The basic tenet of the work is the "folding" of Dadaist absudist philosophies. In yet another layering of the "folding" mythos, the artists will have their constructions "hypertextualized" in a Noise Opera; "the paintings, intervened items, text assemblages and combines of the polycephalous AOS body simultaneously desacralize and reify the crumbling detritus of self-cannibalizing refuse-culture into a phoenix of asocial third gender euphoria. Anti-Object. Anti-Art. Anti-AOS."

While I can't be entirely sure of the intention of absurdist proselytizing, it's evident that there's a lot of tongue-in-cheek social commentary working here.
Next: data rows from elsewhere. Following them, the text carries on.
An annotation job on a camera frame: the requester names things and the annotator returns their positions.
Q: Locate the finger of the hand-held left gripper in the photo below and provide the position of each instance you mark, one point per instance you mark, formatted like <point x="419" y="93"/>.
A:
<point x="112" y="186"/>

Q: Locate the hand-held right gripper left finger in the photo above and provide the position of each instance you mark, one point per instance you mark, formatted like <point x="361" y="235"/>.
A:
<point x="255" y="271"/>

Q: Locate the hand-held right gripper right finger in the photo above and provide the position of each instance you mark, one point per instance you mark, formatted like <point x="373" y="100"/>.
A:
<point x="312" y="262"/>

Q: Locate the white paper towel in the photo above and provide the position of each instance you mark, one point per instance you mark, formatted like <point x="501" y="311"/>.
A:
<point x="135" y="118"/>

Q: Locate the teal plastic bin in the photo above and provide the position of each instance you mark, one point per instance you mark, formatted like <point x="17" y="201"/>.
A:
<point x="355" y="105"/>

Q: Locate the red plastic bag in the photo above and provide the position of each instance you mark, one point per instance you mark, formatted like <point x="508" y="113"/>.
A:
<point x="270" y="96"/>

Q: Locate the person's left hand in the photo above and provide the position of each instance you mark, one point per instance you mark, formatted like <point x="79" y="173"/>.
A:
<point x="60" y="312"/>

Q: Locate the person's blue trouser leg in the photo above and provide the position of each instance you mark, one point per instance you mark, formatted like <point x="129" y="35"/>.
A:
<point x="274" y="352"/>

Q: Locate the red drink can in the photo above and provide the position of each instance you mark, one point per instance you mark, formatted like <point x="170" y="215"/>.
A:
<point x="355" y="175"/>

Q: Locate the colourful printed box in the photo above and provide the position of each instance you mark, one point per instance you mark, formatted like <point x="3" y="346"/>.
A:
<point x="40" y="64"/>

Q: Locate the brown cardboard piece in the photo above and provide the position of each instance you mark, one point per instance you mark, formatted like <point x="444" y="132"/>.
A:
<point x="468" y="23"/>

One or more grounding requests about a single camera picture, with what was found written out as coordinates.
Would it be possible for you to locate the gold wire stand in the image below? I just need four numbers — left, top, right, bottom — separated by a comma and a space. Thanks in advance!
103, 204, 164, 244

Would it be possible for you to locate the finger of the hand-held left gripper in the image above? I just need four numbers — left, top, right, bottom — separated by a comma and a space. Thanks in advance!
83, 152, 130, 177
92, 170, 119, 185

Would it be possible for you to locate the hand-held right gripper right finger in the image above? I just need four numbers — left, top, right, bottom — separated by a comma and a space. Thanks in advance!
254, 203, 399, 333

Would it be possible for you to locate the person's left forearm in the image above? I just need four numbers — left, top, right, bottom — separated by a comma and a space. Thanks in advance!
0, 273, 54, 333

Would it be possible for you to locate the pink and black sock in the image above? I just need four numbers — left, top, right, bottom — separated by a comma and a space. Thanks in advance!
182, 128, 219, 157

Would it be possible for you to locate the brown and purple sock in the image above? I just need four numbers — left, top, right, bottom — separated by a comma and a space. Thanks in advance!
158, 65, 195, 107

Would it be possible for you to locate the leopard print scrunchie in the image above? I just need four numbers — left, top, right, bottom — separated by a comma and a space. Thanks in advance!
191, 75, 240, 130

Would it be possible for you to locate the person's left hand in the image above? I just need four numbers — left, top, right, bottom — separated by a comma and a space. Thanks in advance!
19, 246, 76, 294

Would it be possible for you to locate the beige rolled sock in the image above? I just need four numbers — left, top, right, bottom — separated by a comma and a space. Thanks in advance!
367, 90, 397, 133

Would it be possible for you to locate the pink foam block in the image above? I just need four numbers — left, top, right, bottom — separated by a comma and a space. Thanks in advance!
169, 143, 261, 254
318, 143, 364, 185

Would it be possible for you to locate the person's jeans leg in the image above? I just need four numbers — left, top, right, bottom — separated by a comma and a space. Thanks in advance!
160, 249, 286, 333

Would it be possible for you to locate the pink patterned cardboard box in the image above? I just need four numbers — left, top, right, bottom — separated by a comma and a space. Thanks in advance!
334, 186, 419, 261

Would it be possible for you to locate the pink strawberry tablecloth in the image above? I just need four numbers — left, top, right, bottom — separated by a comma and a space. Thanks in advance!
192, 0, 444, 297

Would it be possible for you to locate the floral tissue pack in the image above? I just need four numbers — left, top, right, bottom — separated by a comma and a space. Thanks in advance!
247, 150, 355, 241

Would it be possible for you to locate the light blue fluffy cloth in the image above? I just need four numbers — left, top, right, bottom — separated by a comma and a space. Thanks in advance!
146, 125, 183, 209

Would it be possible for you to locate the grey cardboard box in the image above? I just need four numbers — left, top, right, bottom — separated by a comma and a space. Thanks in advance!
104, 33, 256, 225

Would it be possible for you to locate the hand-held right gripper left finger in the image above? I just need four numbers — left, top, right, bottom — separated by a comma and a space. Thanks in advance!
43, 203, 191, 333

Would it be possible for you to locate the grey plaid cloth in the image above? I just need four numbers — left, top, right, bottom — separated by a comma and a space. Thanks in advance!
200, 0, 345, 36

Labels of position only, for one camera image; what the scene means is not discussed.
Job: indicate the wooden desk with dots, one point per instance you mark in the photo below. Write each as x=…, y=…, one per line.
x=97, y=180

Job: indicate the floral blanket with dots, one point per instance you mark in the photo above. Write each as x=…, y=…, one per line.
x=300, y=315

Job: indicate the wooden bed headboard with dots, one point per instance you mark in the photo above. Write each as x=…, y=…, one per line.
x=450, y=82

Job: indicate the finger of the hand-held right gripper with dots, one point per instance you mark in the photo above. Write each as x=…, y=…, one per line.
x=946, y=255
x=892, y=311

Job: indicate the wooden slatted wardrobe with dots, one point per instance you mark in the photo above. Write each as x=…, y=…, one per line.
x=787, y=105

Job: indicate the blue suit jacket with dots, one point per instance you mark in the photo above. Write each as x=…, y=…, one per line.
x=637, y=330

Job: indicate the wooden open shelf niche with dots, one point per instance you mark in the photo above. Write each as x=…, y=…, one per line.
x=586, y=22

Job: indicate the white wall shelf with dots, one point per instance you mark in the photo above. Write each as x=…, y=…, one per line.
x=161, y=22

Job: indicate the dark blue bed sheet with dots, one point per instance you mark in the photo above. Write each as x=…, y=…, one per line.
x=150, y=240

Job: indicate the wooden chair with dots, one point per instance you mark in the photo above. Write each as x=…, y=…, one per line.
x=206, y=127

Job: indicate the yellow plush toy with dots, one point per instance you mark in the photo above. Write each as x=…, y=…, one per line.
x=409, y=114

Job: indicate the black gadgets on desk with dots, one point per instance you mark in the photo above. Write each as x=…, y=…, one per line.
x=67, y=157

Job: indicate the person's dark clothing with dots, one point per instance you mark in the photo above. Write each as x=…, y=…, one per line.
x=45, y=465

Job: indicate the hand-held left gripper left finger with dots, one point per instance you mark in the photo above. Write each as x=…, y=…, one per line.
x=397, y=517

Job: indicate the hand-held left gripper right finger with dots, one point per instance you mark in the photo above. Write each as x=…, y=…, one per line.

A black flag signifes anarchy; it's a symbol of hardcore punk; it's an iconic Raymond Pettibon image. It's also a killer of roaches and assorted vermin.

"Our interventions and anti-celebrations effective throughout the fairs act as capstones, creases, and tears onto the progressive folds we are effecting in the temporal drift. Each physical item is also a crease, moving steadily towards a monistic plurality, a strata of polarized integration, from which it will be possible to launch a series of deadly blows against the present and clear space for an actual human project whether that be interstellar becoming, an immortalized consciousness, the euphoric void, etc..."

Imagine then -- if only to share in the absurdist joy of this anarchist exercise in the "vacuous and venom-filled Miami art fairs" -- that these two artists will be operating around Miami. Imagine that the "black flag" being folded is:

An abandoned town in Western Australia.

A symbol of piracy.

A defunct British newspaper.

Greg Ginn's personal plaything to ruin.

A Vietnamese militia.

Then imagine the instances mentioned before as all-occurring, all-encompassing, all-artsy, all-Miami, all-AOS, all-Concannon, all-Sherrard, all-Space Mountain. Imagine that art does not have to take itself too seriously even if it sounds like the most serious game in town. Imagine it all happening here, at once, now. There's no giving up, there's no jumping ship -- there's only strength in the continued existence of the arts.